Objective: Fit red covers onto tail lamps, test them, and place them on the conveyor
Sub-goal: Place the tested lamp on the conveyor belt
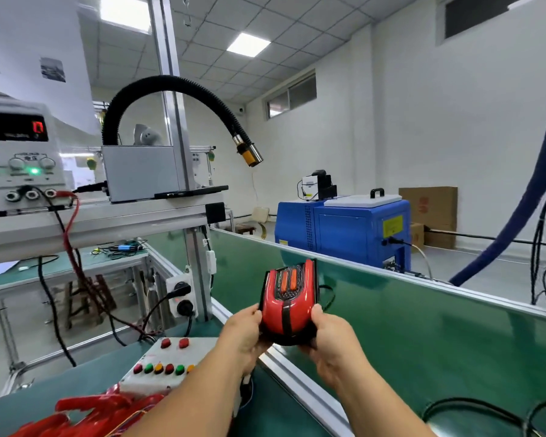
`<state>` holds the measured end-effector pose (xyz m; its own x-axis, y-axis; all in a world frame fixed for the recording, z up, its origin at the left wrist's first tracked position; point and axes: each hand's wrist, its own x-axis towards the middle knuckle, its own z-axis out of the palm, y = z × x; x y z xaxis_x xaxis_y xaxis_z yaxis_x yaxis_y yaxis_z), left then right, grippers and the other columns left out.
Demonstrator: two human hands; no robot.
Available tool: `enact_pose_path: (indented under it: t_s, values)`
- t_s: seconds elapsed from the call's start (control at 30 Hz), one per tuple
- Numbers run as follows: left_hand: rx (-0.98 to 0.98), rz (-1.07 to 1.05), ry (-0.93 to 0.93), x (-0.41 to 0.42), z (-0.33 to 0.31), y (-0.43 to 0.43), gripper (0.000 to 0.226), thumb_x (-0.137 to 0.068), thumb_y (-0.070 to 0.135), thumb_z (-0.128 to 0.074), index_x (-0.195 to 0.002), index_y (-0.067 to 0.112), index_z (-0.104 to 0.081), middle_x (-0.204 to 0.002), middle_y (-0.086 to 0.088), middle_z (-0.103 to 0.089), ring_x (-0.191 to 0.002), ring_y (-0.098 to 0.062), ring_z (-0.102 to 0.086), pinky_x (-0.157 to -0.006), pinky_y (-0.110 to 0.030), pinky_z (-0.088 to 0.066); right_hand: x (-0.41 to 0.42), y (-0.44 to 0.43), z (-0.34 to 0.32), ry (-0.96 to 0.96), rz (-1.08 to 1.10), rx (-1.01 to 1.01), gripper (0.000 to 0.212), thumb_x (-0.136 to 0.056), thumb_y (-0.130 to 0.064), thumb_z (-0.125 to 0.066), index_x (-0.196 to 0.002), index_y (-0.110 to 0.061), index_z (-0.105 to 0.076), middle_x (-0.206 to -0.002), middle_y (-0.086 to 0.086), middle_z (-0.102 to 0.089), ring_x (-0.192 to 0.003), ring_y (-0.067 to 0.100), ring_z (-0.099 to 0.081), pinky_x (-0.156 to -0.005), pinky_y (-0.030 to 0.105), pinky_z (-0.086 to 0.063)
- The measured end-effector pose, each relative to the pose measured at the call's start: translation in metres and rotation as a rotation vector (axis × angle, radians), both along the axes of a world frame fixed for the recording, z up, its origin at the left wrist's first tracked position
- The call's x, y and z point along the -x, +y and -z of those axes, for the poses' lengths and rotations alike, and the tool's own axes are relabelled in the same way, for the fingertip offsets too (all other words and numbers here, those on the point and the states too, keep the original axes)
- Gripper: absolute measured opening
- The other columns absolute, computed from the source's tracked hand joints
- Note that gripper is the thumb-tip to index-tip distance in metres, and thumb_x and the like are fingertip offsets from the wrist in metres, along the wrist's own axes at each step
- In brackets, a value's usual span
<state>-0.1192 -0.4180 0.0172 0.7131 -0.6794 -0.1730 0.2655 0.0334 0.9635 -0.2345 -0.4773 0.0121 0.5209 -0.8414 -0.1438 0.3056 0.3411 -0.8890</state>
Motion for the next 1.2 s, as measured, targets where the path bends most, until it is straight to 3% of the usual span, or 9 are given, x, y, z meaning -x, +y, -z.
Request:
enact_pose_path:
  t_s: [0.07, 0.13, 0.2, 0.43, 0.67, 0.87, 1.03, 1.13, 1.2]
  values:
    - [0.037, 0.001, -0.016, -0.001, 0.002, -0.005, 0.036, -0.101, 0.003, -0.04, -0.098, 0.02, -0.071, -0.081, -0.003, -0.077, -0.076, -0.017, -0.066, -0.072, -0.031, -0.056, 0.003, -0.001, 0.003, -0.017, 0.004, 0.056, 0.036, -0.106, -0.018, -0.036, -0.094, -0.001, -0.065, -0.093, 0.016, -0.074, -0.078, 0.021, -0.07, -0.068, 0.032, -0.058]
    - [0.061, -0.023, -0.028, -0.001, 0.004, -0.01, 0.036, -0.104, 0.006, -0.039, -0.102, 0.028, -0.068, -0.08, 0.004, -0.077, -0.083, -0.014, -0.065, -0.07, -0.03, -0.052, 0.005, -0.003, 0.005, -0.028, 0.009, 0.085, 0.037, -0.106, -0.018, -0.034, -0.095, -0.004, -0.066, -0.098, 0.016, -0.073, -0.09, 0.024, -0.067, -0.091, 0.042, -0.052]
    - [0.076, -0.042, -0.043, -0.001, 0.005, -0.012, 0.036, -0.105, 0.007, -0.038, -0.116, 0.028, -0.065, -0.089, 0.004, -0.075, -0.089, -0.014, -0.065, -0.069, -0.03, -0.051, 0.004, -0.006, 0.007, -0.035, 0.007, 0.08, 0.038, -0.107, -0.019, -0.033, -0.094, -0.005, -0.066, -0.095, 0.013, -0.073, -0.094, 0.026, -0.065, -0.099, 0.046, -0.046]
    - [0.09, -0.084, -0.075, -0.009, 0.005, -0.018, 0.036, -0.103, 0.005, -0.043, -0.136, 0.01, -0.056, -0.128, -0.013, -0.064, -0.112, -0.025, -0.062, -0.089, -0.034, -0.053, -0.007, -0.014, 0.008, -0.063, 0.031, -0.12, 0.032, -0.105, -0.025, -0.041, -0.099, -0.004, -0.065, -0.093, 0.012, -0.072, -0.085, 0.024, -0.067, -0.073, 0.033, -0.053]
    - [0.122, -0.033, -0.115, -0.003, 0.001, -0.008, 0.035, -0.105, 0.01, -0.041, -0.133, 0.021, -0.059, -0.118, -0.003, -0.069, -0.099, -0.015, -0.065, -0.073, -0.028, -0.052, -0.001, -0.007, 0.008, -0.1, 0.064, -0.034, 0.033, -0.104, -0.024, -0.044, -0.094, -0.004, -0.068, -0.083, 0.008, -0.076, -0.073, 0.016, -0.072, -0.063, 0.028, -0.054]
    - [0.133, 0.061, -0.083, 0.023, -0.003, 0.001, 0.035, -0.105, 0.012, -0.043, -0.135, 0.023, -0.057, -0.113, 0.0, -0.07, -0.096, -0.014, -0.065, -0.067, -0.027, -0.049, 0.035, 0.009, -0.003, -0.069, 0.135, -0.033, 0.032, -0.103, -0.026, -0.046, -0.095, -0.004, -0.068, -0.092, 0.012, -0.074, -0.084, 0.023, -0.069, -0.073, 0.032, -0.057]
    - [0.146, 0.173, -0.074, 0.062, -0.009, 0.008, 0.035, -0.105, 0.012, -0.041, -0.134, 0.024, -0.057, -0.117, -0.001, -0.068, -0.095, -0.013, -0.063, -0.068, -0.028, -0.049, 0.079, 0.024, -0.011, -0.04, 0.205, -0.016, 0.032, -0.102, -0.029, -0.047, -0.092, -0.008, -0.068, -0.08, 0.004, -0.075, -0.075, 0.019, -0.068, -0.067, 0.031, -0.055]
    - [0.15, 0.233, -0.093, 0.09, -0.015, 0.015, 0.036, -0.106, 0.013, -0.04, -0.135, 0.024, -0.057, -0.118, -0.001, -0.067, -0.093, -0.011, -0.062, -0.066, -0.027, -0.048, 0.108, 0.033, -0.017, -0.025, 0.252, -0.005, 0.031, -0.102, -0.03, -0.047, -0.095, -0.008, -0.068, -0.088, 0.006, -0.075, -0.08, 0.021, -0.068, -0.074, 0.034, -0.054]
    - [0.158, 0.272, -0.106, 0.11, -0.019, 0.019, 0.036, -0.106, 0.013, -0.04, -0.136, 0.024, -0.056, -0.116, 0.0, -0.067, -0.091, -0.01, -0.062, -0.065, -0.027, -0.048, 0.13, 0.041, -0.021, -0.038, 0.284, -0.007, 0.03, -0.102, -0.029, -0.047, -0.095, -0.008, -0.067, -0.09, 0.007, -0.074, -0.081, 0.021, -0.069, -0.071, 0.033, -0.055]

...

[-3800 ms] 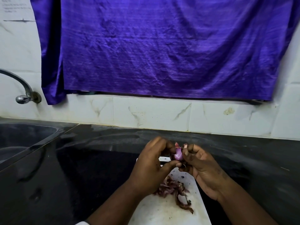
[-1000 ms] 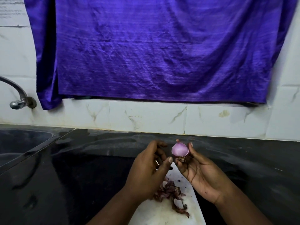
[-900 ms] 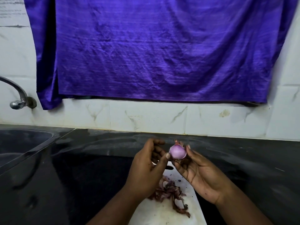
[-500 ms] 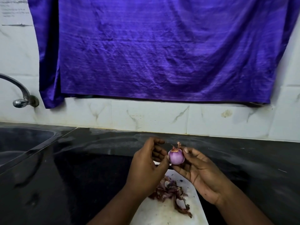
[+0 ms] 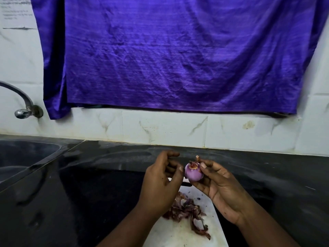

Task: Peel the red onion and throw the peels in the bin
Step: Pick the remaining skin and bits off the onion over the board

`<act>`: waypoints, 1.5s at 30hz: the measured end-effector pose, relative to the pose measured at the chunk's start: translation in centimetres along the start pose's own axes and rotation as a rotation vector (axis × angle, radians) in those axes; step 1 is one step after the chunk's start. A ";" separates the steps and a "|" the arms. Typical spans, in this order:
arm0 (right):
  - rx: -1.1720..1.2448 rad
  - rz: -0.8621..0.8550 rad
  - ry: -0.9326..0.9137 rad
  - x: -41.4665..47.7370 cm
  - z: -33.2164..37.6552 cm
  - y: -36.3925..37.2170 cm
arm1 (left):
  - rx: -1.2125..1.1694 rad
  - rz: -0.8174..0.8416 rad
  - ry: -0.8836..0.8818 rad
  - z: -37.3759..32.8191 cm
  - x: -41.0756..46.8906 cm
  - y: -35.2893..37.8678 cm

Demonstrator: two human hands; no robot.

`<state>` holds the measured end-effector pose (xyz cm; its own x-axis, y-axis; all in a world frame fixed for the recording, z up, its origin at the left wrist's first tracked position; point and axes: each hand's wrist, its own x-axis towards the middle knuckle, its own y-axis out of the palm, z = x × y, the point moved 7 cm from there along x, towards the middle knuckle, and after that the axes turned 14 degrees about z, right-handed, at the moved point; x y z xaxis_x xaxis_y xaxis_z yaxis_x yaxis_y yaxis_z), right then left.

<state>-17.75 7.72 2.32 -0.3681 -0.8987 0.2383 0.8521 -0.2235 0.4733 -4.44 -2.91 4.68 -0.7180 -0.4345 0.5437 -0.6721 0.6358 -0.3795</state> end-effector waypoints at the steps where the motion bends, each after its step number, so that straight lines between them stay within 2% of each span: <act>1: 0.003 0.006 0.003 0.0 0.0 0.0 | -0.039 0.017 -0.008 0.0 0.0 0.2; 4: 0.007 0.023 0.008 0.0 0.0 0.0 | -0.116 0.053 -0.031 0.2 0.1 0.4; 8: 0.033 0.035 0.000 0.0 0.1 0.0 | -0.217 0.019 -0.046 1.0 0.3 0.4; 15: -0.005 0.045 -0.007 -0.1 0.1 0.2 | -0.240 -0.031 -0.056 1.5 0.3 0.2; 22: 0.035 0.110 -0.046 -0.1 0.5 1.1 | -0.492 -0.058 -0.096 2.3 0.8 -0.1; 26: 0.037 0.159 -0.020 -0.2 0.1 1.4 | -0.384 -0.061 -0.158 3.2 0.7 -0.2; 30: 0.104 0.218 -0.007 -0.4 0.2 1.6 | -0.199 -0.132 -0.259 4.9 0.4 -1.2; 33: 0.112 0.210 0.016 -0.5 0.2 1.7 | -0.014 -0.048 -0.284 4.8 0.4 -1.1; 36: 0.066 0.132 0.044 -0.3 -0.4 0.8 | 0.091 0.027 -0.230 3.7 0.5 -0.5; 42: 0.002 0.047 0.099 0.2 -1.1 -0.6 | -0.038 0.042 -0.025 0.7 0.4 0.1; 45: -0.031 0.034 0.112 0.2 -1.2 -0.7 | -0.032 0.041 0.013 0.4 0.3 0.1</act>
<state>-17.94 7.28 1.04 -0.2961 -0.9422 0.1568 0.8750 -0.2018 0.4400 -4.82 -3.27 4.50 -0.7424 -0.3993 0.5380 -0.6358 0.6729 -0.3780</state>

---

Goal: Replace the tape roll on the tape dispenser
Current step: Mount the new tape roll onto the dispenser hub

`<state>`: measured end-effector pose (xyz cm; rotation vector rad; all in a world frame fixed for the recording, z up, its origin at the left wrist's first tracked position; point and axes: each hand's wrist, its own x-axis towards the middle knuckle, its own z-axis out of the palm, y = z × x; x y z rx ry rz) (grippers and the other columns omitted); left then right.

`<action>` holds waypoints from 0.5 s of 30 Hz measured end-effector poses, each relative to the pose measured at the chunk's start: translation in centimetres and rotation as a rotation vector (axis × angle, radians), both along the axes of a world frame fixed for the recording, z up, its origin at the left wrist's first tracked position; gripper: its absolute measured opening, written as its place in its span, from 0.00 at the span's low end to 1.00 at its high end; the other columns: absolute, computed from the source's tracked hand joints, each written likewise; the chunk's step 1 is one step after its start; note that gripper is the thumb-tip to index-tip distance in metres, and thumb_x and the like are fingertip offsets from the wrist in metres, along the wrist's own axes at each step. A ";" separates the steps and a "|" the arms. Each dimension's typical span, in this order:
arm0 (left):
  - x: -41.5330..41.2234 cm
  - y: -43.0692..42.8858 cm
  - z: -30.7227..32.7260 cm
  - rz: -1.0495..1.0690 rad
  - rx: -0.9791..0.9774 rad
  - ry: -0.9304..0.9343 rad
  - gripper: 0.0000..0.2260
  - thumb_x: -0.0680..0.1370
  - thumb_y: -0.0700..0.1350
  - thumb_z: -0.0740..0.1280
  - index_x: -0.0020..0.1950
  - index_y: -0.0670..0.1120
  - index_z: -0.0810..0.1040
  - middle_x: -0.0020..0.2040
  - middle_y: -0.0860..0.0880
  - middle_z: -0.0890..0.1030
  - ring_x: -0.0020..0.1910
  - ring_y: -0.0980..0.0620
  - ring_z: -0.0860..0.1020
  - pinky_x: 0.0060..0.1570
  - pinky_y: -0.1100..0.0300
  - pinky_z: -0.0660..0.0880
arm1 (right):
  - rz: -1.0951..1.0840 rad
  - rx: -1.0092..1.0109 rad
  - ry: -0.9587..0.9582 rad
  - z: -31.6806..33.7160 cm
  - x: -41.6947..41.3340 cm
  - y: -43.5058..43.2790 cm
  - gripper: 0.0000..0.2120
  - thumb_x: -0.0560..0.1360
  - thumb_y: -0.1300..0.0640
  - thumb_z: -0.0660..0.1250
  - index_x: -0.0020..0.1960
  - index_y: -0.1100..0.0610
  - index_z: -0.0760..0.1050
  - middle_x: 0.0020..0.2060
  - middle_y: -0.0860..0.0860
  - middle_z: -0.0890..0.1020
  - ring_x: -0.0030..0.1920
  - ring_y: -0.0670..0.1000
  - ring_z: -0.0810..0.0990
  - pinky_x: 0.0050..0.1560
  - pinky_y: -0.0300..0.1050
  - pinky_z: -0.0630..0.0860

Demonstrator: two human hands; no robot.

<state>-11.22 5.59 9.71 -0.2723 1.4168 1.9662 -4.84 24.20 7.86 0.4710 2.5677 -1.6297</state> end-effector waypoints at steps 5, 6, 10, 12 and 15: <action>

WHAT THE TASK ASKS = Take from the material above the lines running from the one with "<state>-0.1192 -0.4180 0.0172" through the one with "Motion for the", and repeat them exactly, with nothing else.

RESPONSE TO THE EXERCISE =
<state>-0.1192 -0.4180 0.0172 0.7131 -0.6794 -0.1730 0.2655 0.0334 0.9635 -0.2345 -0.4773 0.0121 0.5209 -0.8414 -0.1438 0.3056 0.3411 -0.8890</state>
Motion for the next 1.2 s, as measured, targets where the path bends most, until it is straight to 3% of the usual span, or 9 are given, x, y, z meaning -x, +y, -z.

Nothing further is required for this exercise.